- [EXERCISE DESCRIPTION] Transcribe the data in full, keeping each line exactly as it appears.

/---

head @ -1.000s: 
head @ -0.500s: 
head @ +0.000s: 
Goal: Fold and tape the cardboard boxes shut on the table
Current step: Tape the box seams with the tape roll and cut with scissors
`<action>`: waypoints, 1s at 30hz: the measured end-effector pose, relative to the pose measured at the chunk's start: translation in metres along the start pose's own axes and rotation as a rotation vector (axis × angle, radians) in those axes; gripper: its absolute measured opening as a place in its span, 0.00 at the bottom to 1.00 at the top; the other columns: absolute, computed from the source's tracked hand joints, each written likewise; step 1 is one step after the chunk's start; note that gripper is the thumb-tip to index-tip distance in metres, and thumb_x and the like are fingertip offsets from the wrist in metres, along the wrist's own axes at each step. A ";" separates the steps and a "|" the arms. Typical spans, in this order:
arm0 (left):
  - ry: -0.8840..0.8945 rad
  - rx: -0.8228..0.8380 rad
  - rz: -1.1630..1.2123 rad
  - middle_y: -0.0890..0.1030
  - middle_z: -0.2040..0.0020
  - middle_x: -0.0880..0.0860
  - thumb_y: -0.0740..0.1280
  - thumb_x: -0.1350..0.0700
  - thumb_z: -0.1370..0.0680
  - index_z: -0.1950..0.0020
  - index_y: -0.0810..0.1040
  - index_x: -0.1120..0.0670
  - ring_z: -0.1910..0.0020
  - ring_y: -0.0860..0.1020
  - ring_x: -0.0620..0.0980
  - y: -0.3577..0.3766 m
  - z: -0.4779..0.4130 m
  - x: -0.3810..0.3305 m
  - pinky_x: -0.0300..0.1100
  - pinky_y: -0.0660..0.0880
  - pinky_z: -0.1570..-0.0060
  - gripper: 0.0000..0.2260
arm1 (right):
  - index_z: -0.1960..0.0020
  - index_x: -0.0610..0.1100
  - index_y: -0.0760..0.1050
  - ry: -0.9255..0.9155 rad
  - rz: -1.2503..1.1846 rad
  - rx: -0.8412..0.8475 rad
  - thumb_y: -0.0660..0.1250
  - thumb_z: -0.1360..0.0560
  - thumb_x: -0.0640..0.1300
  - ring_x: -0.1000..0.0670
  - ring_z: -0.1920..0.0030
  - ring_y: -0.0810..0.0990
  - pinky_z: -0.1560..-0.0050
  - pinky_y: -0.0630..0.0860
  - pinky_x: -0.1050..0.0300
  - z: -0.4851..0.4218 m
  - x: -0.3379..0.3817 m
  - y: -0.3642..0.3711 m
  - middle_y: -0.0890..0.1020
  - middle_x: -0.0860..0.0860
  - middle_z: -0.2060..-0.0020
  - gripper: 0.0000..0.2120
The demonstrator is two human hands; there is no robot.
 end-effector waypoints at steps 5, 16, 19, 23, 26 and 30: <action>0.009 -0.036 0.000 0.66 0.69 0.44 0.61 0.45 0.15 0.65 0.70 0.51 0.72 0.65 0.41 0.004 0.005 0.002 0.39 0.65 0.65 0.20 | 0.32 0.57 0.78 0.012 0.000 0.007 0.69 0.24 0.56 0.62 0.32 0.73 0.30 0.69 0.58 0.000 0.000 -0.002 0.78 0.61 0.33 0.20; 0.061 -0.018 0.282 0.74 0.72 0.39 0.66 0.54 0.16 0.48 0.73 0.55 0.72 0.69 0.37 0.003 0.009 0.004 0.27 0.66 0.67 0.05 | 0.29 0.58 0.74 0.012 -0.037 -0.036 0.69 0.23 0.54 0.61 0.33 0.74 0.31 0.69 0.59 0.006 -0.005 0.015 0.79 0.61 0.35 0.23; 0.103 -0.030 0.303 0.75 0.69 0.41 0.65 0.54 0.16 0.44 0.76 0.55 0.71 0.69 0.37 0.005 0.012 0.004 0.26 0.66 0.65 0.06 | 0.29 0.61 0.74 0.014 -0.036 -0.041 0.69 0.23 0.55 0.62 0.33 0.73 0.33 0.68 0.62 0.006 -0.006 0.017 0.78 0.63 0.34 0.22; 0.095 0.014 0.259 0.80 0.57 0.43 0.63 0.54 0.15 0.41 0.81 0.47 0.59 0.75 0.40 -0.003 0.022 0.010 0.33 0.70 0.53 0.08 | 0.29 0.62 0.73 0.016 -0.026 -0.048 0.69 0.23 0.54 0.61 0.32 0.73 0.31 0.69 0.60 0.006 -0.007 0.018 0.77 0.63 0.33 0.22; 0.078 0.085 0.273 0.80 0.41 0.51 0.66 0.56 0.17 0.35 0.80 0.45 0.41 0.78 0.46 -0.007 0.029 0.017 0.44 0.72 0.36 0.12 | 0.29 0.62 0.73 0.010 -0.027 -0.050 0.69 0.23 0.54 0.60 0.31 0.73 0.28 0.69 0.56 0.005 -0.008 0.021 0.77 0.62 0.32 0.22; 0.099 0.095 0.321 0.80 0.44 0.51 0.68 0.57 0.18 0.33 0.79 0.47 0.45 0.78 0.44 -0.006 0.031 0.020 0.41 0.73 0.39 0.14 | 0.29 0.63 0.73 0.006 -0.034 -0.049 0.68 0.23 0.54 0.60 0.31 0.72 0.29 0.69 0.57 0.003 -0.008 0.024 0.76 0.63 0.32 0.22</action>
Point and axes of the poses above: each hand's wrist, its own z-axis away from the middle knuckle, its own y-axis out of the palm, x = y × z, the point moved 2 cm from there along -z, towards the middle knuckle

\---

- [OUTPUT OF THE TASK]
head @ -1.000s: 
head @ -0.500s: 
head @ +0.000s: 
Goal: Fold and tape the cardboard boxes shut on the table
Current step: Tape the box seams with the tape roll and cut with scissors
`<action>`: waypoints, 1s at 30hz: the measured end-effector pose, relative to the pose measured at the chunk's start: translation in metres along the start pose's own axes and rotation as a rotation vector (axis × angle, radians) in those axes; gripper: its absolute measured opening as a place in its span, 0.00 at the bottom to 1.00 at the top; the other columns: absolute, computed from the source's tracked hand joints, each written likewise; step 1 is one step after the chunk's start; note that gripper is the thumb-tip to index-tip distance in metres, and thumb_x and the like are fingertip offsets from the wrist in metres, along the wrist's own axes at each step. A ";" separates the steps and a "|" the arms. Typical spans, in this order:
arm0 (left):
  - ry: -0.8840..0.8945 rad
  - rx: -0.8228..0.8380 rad
  - rz: -1.1630..1.2123 rad
  - middle_y: -0.0890..0.1030
  - middle_z: -0.2040..0.0020
  - middle_x: -0.0880..0.0860
  - thumb_y: -0.0740..0.1280
  - thumb_x: -0.1350..0.0700
  - thumb_z: -0.1370..0.0680
  - index_z: -0.1950..0.0020
  - index_y: -0.0810..0.1040
  - index_x: -0.1120..0.0670
  - ring_z: -0.1910..0.0020
  - ring_y: -0.0860..0.1020
  - ring_x: -0.0620..0.0980
  - y: -0.3577..0.3766 m
  - z: -0.4779..0.4130 m
  - x: -0.3810..0.3305 m
  - pinky_x: -0.0300..0.1100
  - pinky_y: -0.0660..0.0880
  - pinky_z: -0.1570..-0.0060
  - gripper: 0.0000..0.2260
arm1 (right):
  - index_z: -0.1960..0.0020
  - index_x: -0.0610..0.1100
  - index_y: -0.0760..0.1050
  - ry: -0.9255..0.9155 rad
  - rz: -1.2503..1.1846 rad
  - rx: -0.8412..0.8475 rad
  - thumb_y: -0.0660..0.1250
  - thumb_z: -0.1360..0.0560
  - thumb_x: -0.0640..0.1300
  - ring_x: -0.1000..0.0670
  - ring_z: -0.1920..0.0030
  - ring_y: -0.0810..0.0990
  - pinky_z: -0.1560..-0.0050
  - pinky_y: -0.0630..0.0860
  - pinky_x: -0.1050..0.0300
  - z: -0.4851..0.4218 m
  - x: -0.3379..0.3817 m
  - y: -0.3642..0.3711 m
  - middle_y: -0.0890..0.1020
  - middle_x: -0.0860..0.0860
  - middle_z: -0.2060..-0.0020
  - gripper: 0.0000..0.2120
The demonstrator is two human hands; there is no robot.
 end-effector waypoints at steps 5, 16, 19, 23, 26 and 30: <action>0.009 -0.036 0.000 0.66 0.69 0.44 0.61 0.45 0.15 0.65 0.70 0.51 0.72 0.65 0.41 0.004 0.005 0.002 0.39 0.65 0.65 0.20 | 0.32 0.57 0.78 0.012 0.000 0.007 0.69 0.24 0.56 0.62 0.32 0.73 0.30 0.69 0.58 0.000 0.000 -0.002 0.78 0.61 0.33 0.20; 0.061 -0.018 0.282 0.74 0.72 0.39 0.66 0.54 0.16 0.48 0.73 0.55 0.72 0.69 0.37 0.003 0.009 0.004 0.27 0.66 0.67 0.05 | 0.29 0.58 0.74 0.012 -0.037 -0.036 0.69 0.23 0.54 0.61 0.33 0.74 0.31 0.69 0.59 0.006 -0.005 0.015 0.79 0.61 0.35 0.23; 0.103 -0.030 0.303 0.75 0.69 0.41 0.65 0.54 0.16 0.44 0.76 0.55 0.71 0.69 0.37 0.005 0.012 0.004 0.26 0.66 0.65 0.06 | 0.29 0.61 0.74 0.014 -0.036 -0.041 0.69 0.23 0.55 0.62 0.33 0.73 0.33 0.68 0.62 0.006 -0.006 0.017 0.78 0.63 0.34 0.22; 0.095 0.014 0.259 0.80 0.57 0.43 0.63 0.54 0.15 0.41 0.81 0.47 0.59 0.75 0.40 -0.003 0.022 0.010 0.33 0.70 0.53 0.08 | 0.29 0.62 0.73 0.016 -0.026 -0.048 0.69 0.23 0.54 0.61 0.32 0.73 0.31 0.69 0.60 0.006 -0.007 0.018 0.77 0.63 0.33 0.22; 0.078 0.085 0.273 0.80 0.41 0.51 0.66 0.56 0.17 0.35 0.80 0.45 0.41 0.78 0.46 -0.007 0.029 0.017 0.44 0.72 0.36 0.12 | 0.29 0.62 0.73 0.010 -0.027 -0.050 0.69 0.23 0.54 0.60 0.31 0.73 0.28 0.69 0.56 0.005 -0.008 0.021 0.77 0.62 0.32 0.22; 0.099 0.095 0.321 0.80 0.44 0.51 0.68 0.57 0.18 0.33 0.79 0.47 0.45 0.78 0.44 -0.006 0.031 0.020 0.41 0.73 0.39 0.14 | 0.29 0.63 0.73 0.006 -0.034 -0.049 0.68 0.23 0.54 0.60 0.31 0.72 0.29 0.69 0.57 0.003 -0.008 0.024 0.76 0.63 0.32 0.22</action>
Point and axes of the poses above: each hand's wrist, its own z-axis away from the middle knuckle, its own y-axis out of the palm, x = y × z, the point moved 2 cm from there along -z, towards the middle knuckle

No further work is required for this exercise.